# Required work:
Whenever the word "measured" shows up in a line of the data, copy that line.

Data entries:
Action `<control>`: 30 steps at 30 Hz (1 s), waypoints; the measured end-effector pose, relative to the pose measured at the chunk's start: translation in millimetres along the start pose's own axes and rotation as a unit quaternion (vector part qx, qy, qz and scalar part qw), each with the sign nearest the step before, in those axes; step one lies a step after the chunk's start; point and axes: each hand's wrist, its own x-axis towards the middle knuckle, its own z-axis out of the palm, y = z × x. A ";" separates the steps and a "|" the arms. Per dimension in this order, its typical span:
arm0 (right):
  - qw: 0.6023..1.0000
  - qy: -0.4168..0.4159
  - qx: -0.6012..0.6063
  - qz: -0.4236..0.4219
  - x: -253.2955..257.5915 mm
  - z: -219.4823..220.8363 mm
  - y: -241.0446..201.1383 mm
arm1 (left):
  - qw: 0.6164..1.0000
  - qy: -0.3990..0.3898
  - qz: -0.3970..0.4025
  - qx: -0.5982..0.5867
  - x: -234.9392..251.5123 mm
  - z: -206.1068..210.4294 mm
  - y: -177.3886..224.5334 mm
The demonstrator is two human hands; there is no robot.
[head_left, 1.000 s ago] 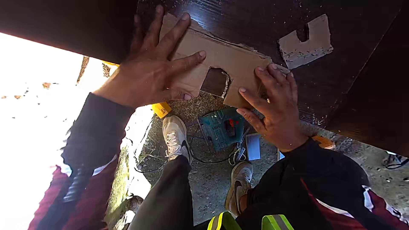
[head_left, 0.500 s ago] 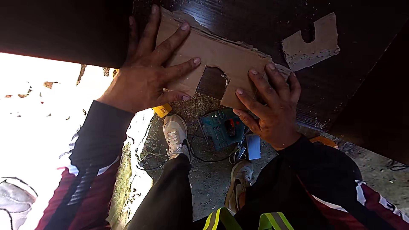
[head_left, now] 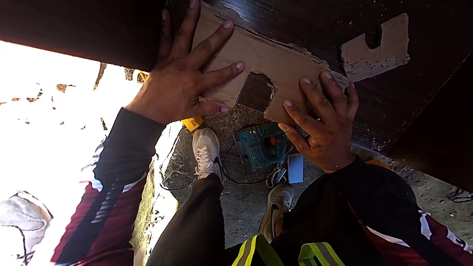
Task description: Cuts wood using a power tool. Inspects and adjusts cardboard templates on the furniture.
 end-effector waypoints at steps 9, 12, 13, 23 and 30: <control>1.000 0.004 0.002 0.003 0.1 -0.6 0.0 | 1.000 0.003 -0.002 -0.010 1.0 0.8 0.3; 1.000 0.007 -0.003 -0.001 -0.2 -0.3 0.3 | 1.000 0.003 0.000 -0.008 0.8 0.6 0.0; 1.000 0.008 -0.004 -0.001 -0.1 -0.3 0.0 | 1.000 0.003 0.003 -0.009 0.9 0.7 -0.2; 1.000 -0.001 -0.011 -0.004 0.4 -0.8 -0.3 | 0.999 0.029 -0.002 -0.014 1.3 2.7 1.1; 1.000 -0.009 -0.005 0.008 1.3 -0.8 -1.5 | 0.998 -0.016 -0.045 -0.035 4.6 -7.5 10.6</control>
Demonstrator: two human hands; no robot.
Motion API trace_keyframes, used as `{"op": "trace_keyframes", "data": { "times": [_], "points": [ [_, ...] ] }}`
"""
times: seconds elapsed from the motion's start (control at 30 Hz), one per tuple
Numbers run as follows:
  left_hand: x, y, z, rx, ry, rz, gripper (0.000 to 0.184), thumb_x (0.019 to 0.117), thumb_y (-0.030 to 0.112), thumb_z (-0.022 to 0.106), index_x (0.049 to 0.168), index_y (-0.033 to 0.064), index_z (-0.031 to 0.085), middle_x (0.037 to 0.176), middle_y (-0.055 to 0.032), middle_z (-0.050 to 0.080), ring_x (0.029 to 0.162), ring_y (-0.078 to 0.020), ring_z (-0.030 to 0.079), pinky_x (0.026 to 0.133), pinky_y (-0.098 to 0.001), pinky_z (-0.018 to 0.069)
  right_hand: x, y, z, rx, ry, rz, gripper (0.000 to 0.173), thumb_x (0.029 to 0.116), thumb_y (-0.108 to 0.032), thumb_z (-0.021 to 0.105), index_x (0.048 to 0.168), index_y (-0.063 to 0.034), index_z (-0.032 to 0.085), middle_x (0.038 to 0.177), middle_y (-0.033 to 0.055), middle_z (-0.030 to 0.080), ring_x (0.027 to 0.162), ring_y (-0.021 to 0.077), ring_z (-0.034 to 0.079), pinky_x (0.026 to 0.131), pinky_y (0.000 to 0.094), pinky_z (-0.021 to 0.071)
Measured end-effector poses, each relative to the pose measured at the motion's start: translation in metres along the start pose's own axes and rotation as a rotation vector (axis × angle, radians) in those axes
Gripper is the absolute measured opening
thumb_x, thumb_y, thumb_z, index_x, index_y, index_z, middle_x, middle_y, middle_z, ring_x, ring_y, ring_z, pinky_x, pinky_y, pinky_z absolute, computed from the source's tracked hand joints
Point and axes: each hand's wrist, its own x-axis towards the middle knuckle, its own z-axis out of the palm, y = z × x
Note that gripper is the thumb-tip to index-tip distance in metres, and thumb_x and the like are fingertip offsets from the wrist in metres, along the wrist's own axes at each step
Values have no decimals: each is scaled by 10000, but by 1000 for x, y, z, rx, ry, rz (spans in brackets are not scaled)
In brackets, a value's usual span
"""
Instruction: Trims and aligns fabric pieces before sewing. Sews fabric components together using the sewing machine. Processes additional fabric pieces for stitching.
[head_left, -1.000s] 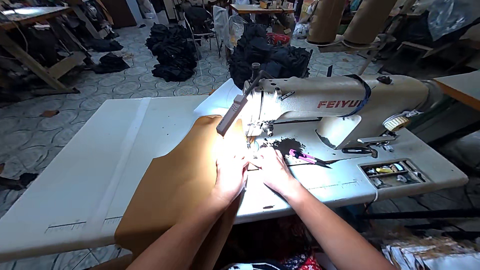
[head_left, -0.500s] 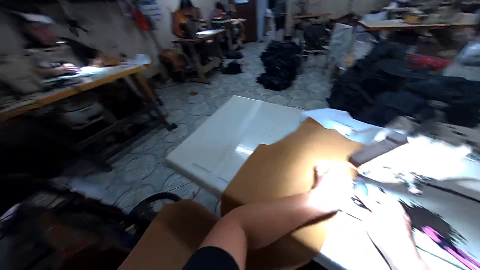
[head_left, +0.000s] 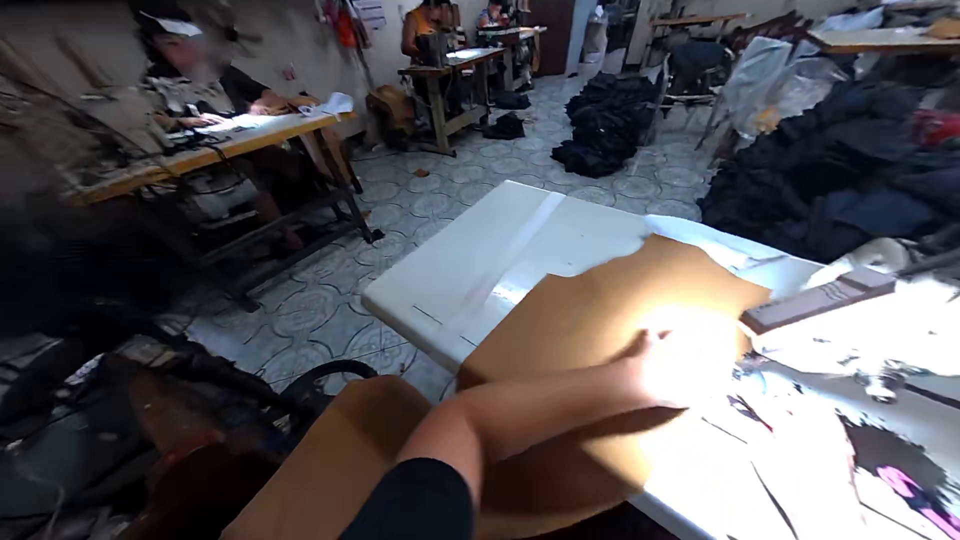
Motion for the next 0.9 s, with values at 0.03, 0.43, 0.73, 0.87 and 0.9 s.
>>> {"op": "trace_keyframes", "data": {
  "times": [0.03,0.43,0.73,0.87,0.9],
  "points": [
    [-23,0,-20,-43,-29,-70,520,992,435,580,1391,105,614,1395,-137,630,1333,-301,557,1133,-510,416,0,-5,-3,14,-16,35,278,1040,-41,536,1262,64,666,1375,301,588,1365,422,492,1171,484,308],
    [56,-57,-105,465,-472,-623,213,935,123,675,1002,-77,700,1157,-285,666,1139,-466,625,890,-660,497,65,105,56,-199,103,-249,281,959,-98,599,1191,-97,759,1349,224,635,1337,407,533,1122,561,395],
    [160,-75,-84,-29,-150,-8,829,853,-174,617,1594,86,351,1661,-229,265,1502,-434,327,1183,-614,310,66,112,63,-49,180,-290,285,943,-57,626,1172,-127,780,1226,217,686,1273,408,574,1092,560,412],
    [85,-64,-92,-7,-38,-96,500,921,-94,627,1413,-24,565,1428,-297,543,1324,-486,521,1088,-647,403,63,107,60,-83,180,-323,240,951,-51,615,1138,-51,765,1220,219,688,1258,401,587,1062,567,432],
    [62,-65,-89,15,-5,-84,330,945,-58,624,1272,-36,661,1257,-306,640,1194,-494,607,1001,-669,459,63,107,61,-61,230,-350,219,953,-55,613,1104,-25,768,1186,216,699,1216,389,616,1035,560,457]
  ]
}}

# Task output:
Action `<control>`: 30 steps at 30 Hz (1 s), waypoints; the measured end-effector pose, relative to the pose measured at the chunk's start: translation in millimetres along the start pose's own axes and rotation as a unit quaternion (vector part qx, qy, qz and scalar part qw), each with the sign nearest the step before, in those axes; step one lies a step after the chunk's start; point and axes: each hand's wrist, its own x-axis towards the middle knuckle, its own z-axis out of the palm, y = z × x. A ";" separates the steps and a "|" the arms. Per dimension in this order, its typical span:
Measured end-effector poses, each relative to the pose measured at the motion's start: translation in metres along the start pose's own axes and rotation as a rotation vector (axis × angle, radians) in those axes
Gripper is the absolute measured opening

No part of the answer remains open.